U.S. House to Remove State Flags Display Over Confederate Imagery

The state flag of Mississippi, which features confederate imagery, will be removed from the tunnel between the Rayburn House Office Building and the U.S. Capitol, along with flags from the other 49 states. Jonathan Ernst/Reuters

The House of Representatives will remove a display of state flags from a highly trafficked part of Capitol Hill because some of those flags contain Confederate imagery, the House Administration Committee announced Thursday.

"Given the controversy surrounding Confederate imagery, I decided to install a new display" in the Rayburn tunnel, which connects, the Rayburn House Office Building and the U.S. Capitol, said House Administration Chairman Candice Miller, a Michigan Republican, in a statement. "I am well aware of how many Americans negatively view the Confederate flag, and, personally, I am very sympathetic to these views."
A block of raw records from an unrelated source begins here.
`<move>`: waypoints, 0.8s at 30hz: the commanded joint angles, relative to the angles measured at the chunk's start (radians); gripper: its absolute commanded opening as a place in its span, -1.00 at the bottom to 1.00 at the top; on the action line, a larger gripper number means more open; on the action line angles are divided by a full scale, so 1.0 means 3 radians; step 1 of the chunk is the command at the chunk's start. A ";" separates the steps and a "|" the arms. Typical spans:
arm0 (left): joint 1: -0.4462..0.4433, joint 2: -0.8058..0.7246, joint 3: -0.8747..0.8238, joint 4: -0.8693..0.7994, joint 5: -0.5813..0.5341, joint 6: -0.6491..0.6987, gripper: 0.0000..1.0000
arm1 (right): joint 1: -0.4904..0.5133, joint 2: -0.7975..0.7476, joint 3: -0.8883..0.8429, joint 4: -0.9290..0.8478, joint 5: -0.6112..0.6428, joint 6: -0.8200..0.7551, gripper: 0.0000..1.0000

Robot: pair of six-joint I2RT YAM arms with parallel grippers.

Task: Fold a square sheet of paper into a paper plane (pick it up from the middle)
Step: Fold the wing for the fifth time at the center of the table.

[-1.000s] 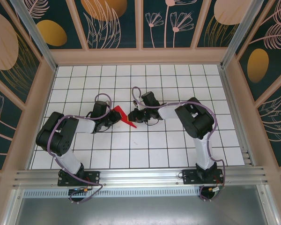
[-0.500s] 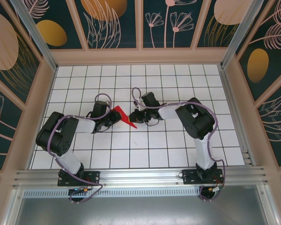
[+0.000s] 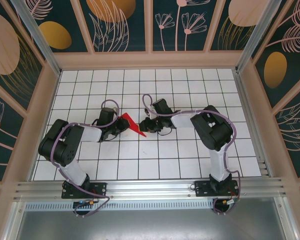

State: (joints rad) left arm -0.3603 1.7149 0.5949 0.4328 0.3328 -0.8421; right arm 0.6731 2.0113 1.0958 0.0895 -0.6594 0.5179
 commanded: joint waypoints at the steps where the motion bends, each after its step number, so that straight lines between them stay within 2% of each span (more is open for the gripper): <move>1: -0.0011 0.0220 -0.0029 -0.0261 -0.0175 0.0005 -0.76 | -0.0010 -0.0048 0.0062 -0.0101 -0.0082 -0.0092 -0.47; 13: -0.0011 0.0239 -0.0035 -0.0255 -0.0176 0.0002 -0.76 | 0.0043 -0.0098 0.0118 -0.0203 0.0020 -0.0221 -0.45; 20: -0.0012 0.0241 -0.0035 -0.0255 -0.0181 0.0004 -0.76 | 0.0055 -0.0035 0.0073 -0.0320 0.0082 -0.0317 -0.70; 24: -0.0014 0.0247 -0.0037 -0.0255 -0.0179 0.0005 -0.76 | 0.0052 0.0024 0.0042 -0.0393 0.0214 -0.0355 -0.75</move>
State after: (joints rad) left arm -0.3603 1.7161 0.5949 0.4332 0.3332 -0.8425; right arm 0.6827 2.0113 1.1168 0.0296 -0.6392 0.4419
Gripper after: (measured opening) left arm 0.118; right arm 0.127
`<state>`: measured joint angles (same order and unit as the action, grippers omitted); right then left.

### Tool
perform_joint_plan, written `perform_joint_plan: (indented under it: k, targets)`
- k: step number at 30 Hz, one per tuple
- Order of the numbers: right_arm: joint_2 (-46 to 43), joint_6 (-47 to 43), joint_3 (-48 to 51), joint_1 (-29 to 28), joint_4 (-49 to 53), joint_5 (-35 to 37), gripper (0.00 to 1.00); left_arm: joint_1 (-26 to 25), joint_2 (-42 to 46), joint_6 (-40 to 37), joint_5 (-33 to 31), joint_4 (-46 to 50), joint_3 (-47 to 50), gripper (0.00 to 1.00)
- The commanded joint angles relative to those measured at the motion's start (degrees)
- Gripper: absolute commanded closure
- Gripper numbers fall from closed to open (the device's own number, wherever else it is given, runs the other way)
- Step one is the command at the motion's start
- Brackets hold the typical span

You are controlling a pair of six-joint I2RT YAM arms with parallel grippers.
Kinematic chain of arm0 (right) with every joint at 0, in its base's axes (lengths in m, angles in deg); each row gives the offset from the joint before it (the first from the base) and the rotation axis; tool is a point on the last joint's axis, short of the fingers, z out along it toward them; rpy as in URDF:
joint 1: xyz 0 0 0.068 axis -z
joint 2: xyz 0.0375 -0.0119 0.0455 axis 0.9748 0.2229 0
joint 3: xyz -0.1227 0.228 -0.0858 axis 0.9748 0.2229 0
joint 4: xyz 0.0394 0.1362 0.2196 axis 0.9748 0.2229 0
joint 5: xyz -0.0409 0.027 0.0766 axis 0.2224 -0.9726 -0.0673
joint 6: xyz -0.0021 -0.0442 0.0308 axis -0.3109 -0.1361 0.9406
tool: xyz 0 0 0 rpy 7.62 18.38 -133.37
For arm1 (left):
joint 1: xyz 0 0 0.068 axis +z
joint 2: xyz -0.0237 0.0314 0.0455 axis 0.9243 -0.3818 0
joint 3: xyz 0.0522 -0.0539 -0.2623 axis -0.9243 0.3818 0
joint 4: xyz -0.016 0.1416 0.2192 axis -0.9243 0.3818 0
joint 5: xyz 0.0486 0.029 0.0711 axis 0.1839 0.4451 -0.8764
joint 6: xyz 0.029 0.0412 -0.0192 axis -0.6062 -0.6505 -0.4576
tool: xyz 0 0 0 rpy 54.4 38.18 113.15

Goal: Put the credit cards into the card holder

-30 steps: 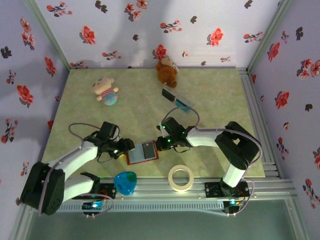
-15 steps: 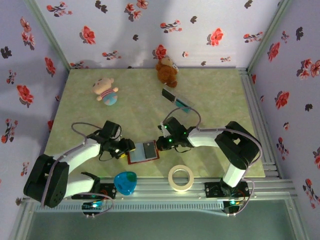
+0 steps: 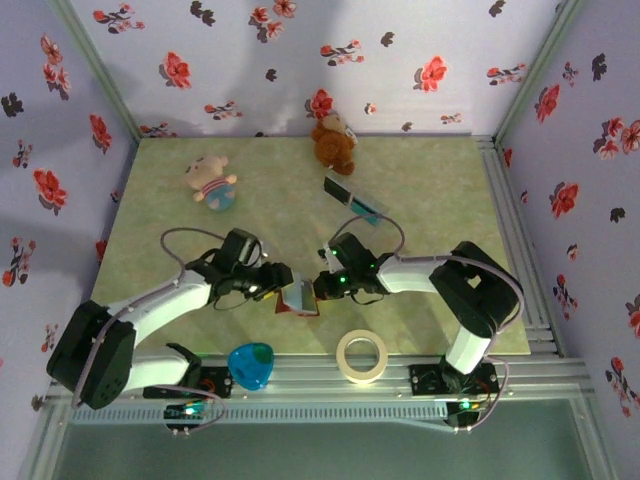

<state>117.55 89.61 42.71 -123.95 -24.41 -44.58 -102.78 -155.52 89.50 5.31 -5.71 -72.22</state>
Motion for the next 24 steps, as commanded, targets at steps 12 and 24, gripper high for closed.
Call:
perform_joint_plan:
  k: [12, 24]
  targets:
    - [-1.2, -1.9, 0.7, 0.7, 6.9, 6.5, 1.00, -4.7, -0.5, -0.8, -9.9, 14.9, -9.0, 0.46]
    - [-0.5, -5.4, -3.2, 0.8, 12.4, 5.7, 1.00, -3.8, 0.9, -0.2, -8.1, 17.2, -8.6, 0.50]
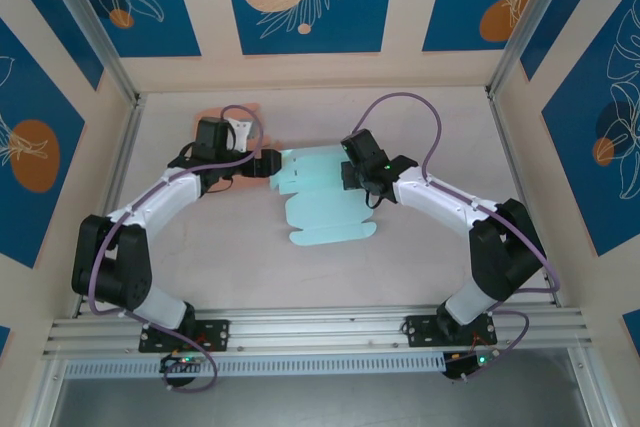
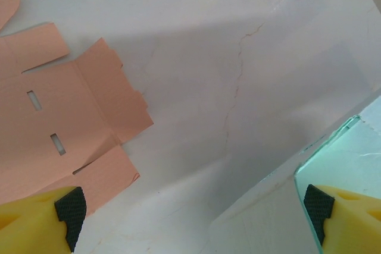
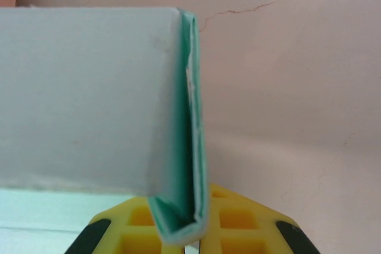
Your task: Fold the paper box
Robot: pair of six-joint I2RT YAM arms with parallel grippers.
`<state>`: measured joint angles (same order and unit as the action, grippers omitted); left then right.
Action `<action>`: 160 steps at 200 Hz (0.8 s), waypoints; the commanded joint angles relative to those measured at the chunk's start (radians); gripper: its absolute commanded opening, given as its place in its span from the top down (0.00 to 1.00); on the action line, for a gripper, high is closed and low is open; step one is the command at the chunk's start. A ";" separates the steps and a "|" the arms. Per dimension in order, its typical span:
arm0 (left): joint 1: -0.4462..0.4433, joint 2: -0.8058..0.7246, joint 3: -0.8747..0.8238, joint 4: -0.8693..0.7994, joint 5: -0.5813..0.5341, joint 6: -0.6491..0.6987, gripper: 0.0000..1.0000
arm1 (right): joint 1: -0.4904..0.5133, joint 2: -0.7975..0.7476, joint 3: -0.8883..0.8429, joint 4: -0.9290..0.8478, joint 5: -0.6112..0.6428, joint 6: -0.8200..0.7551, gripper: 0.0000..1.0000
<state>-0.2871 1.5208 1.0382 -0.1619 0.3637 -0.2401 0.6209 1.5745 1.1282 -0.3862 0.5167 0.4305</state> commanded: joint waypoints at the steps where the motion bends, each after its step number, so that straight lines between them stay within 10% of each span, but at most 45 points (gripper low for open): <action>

The flags will be replaced with prints the states' commemorative quarters.

Members are still free to display their state flags outside their offices, as is custom, Miller said.

The change comes at a time when Americans are fiercely debating the display of symbols of the Confederacy. In 2015, South Carolina removed the Confederate flag from its statehouse, a move that pleased some activists but angered traditionalists. And New Orleans recently removed a series of monuments honoring Confederate soldiers, a move that similarly pleased some but upset others.